Recorded data:
━━━━━━━━━━━━━━━━
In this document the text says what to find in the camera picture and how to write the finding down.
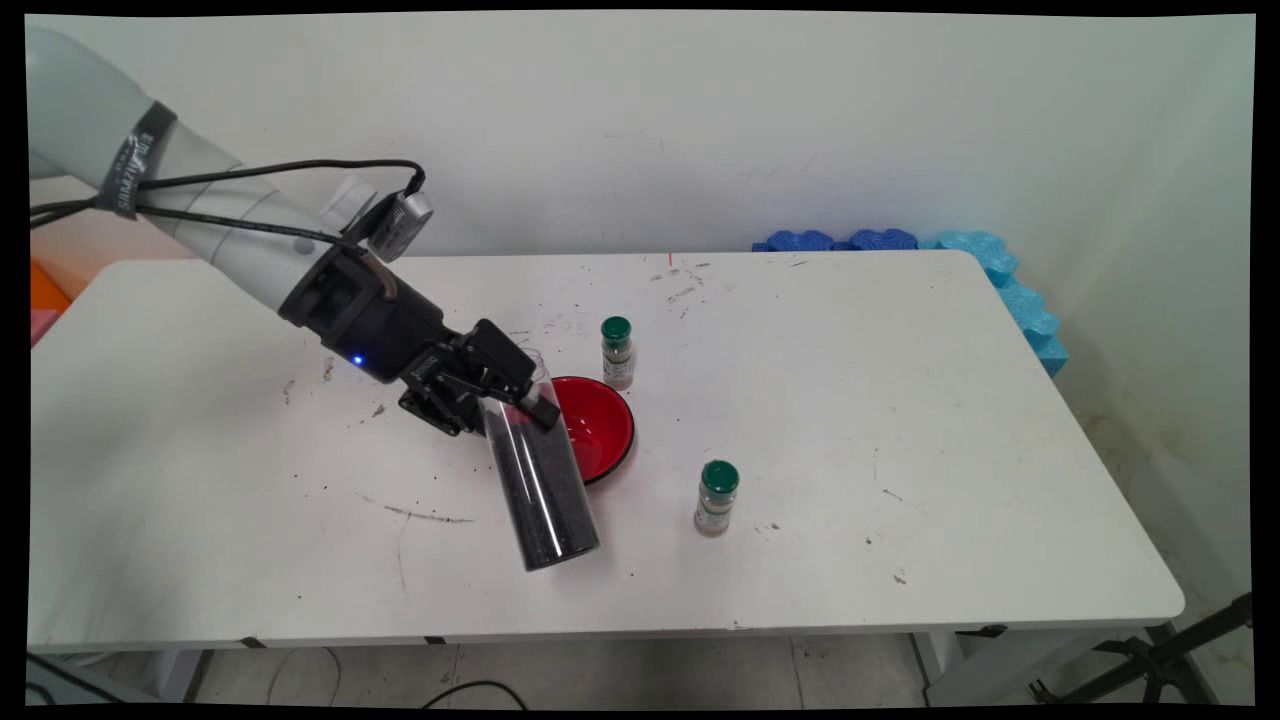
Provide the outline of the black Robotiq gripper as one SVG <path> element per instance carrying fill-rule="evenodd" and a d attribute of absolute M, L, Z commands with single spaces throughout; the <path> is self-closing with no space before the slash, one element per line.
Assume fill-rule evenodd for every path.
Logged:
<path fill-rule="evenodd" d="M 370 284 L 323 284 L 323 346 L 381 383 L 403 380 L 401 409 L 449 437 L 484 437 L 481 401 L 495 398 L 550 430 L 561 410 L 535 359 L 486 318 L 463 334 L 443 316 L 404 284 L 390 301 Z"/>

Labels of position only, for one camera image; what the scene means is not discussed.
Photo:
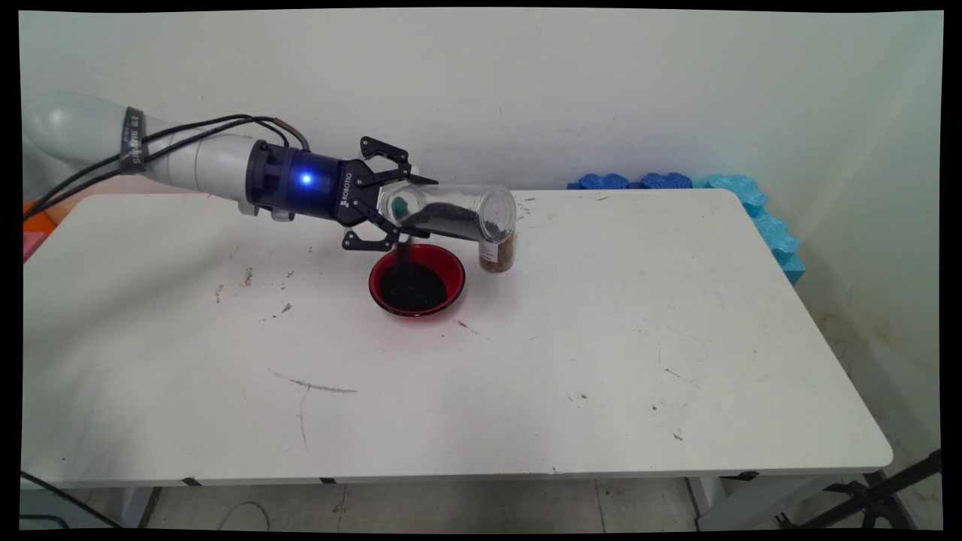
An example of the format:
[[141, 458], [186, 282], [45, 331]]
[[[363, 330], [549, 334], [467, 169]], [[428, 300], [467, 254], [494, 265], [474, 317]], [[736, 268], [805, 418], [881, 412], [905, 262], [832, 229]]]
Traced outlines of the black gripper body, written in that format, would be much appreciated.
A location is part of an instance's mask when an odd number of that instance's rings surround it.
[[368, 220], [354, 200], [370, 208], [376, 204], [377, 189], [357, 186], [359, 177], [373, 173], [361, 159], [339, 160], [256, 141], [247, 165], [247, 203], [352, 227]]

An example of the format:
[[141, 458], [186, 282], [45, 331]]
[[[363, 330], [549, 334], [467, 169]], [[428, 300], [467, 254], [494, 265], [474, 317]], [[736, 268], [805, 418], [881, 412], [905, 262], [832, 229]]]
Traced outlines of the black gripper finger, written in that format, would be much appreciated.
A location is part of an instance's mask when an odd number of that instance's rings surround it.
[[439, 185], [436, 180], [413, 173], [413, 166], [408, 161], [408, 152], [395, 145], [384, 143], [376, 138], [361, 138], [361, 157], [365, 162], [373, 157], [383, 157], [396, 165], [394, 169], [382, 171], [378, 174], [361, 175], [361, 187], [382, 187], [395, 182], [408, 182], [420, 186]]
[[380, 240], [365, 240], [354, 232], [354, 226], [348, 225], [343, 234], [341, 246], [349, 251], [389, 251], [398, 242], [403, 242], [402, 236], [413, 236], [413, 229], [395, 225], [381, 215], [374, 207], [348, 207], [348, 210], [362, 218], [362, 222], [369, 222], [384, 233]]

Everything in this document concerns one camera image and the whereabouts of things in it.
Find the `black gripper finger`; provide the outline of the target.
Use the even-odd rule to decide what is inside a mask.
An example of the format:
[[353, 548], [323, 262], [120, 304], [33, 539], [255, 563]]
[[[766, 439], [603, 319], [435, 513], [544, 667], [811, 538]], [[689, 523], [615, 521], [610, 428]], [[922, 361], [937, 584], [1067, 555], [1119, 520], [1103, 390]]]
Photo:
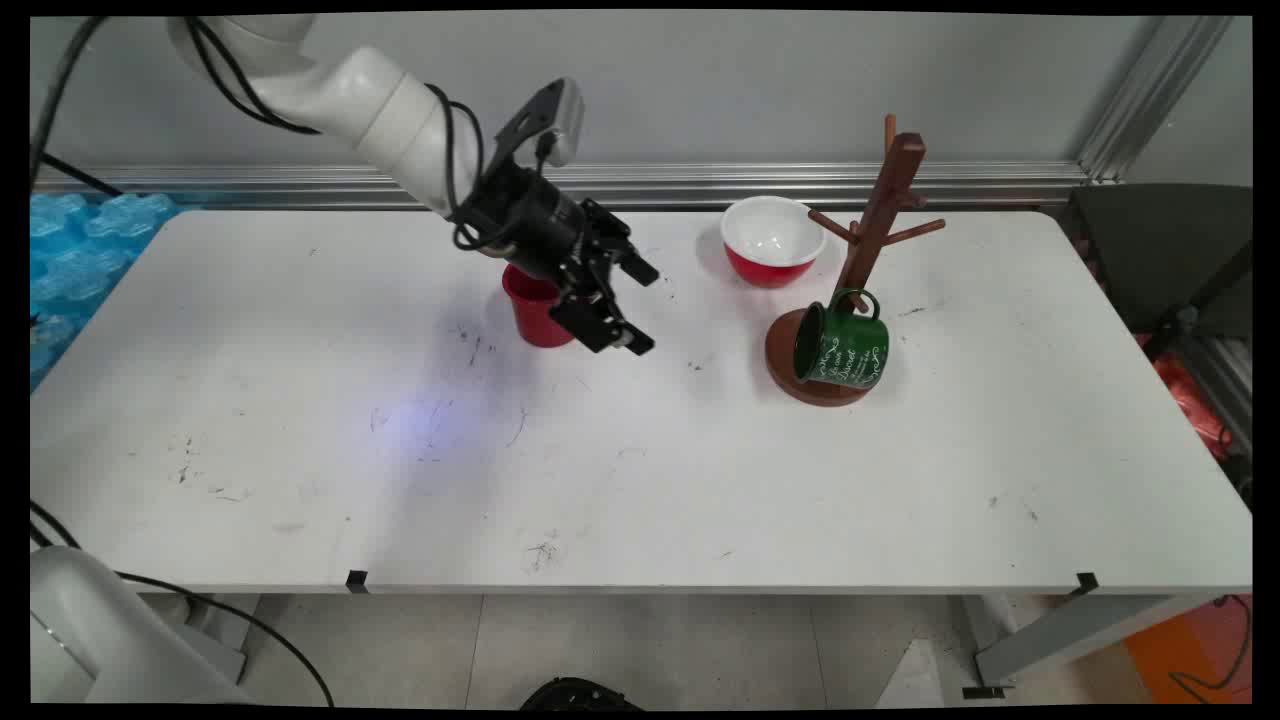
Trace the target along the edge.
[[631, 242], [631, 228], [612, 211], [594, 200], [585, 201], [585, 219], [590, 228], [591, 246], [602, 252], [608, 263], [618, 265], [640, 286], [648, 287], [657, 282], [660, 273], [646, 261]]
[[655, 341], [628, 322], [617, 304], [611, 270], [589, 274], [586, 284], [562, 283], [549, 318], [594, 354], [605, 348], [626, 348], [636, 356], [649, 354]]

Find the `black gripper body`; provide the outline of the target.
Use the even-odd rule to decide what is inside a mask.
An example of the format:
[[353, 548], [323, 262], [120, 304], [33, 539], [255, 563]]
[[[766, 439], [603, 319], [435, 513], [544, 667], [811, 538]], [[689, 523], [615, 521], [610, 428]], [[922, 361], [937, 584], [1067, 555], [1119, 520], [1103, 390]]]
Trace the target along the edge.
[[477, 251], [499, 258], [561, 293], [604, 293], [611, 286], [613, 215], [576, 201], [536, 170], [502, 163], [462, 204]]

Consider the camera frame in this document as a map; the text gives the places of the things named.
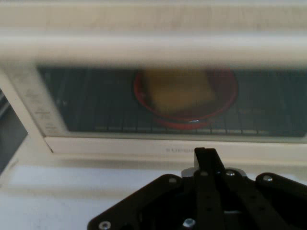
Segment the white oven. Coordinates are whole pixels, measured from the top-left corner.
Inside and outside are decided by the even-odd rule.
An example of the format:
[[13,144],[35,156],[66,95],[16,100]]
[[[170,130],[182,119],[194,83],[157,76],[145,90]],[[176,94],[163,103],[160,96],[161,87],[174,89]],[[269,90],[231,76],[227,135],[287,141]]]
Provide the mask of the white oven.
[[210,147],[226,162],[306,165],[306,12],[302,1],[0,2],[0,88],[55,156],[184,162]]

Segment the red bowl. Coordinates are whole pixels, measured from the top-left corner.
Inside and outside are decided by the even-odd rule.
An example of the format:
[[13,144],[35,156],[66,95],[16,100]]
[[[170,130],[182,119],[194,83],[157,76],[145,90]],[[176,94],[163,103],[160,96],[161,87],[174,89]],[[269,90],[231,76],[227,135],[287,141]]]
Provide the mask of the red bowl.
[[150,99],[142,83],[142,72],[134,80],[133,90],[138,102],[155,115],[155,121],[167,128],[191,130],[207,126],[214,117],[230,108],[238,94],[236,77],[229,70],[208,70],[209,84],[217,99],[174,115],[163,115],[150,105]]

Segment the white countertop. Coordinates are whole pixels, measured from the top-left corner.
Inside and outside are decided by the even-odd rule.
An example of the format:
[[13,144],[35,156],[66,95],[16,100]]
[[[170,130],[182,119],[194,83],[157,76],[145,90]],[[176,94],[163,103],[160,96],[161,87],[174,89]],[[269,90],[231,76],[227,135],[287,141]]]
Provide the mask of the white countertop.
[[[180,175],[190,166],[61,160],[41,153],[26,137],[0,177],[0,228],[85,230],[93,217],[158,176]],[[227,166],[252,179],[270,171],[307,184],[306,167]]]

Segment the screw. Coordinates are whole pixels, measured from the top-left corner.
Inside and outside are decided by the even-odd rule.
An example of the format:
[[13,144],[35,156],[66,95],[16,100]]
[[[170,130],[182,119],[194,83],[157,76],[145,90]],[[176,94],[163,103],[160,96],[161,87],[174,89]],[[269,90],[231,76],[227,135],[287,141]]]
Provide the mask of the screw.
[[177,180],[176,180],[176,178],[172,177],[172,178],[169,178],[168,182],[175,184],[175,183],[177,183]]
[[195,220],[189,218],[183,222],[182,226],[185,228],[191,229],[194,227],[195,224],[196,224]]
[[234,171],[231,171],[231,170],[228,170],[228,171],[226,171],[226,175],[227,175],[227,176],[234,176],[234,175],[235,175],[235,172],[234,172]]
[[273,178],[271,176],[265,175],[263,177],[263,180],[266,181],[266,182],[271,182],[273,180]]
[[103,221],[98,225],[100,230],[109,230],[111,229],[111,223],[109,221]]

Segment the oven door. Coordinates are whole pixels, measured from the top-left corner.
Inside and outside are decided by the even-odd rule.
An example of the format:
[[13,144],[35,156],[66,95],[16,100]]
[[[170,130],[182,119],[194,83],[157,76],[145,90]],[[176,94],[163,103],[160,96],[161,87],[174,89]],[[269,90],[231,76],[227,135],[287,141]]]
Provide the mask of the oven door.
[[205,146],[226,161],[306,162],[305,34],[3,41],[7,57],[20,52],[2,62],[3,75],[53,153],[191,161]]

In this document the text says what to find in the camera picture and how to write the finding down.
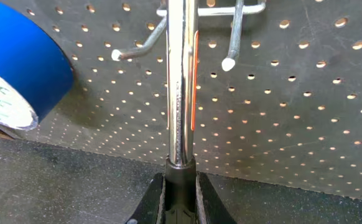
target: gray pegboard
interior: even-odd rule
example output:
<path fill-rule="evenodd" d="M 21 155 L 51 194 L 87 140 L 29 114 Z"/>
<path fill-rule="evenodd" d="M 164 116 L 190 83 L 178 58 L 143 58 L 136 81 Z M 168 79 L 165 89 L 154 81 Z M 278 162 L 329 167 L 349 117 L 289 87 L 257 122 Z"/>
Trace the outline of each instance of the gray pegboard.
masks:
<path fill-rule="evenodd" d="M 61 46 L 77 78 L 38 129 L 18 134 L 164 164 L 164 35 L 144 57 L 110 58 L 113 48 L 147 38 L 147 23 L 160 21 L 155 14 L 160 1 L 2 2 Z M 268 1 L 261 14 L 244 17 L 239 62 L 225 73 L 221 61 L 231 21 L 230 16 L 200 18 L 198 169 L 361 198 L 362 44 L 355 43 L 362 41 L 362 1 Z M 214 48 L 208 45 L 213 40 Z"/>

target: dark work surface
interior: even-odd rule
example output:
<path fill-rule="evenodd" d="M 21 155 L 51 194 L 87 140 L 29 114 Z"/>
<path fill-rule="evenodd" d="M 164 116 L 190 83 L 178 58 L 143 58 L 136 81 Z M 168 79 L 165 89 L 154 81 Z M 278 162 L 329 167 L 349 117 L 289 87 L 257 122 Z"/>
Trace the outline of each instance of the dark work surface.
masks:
━━━━━━━━━━━━━━━━
— YOUR GOAL —
Would you report every line of the entries above containing the word "pegboard"?

— ANSWER BELOW —
target: gray pegboard
Trace the outline of each instance of the gray pegboard.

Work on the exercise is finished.